Die helle Liebesträn' im grünen Grase
Sie leuchtet ihm als Leitstern auf der See;
Ob Zephyr kos', ob grauser Nordsturm rase,
Ihm macht kein Zephyr wohl, kein Nord ihm weh.
Er ist in Liebe ganz und gar versunken,
Und nimmt von ihr für Alles Farb' und Licht. —
Ein Jahr entflieht, heimkehrt er hoffnungstrunken
Mit Hohn belächelnd, was die Kunde spricht.
"Sie ward dir untreu!" flüstern ihm die Wogen,
Und "untreu!" blinken ihm die Sterne zu,
Die Lorbeern säuseln ihm: "Sie hat gelogen!"
Die Weste weh'n es, — doch er bleibt in Ruh'.
Er sieht sie selbst an fremdem Arme wallen,
Sieht sie erröten, ihrer Schuld bewußt; —
Er glaubt es doch nicht: Sterne können fallen,
Doch nimmer wankt das Herz in treuer Brust.

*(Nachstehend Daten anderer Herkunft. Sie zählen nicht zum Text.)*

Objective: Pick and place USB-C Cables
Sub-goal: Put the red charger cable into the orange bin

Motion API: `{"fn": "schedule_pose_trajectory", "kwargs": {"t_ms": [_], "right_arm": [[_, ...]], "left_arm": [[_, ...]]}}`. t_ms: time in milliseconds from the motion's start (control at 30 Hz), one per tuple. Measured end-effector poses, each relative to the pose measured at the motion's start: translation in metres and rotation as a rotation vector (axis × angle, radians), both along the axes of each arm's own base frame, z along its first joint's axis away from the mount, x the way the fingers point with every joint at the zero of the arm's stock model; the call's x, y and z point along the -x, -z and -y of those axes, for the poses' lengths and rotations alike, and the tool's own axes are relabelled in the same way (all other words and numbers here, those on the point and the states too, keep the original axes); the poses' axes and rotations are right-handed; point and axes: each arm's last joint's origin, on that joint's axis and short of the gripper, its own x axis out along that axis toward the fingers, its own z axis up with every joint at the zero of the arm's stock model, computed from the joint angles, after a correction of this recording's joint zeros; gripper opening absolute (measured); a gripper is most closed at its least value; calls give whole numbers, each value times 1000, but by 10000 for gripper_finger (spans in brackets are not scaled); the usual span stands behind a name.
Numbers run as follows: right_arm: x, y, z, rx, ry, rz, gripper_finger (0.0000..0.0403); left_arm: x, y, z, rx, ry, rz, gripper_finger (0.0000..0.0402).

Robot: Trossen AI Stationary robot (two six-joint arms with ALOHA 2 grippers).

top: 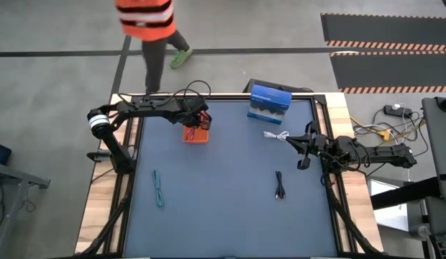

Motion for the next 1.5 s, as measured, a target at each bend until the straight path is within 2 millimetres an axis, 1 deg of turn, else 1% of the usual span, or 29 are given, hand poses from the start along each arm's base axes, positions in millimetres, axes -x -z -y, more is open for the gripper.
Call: {"fn": "schedule_pose_trajectory", "kwargs": {"t_ms": [333, 667, 1233, 1367, 1500], "right_arm": [[0, 0, 0, -4, 0, 1, 9], [0, 0, 0, -4, -1, 2, 9], [0, 0, 0, -2, 0, 1, 9], [0, 0, 0, -2, 0, 1, 9], [0, 0, 0, -1, 0, 1, 9]], "left_arm": [[1, 2, 0, 1, 5, -6, 9], [1, 2, 0, 0, 5, -7, 28], [2, 3, 1, -16, -1, -23, 31], [2, 3, 0, -16, -1, -24, 48], [2, 3, 0, -16, -1, -24, 83]]}}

Zum Strand hin eilt er, zu den Lorbeerbäumen,
Auf die der Himmel düster niederschaut;
Zur Rasenbank, wo einst in Wonneträumen
Ihm treue Lieb' ihr süßes Pfand getaut.
Der Lorbeerhain erbraust, die Wogen schallen,
Die Möwen kreisen wild mit heisrem Ton,
Und wo des Mädchens Träne hingefallen,
Liegt jetzt im Gras — ein ekler Skorpion.
Die letzte Schwalbe
Oft meint' ich, die letzte Schwalbe sei's,
Die da verspätet geblieben;
Bald würde sie durch Schnee und Eis
Empfindlicher weggetrieben.
Und dennoch war es die letzte nicht,
Am andern Morgen da klang es,
Und grüßte das laue Sonnenlicht,
Vielstimmigen, muntren Gesanges.
Und manche Schwalbe flog noch zu,
Und mancher Tag war noch heiter,
Und spät erst scheuchte die Winterruh'
Das mailiche Völkchen weiter. —
Oft meint' ich, es sei das letzte Lied,
Was meinen Lippen entquollen,
Und dachte, daß, weil der Frühling schied,
Die Lieder verstummen sollen.
Doch kaum daß Eines erklungen war,
Da kamen gar manche wieder. —
Es ist noch gute Zeit im Jahr:
So klingt denn, so klingt denn, ihr Lieder!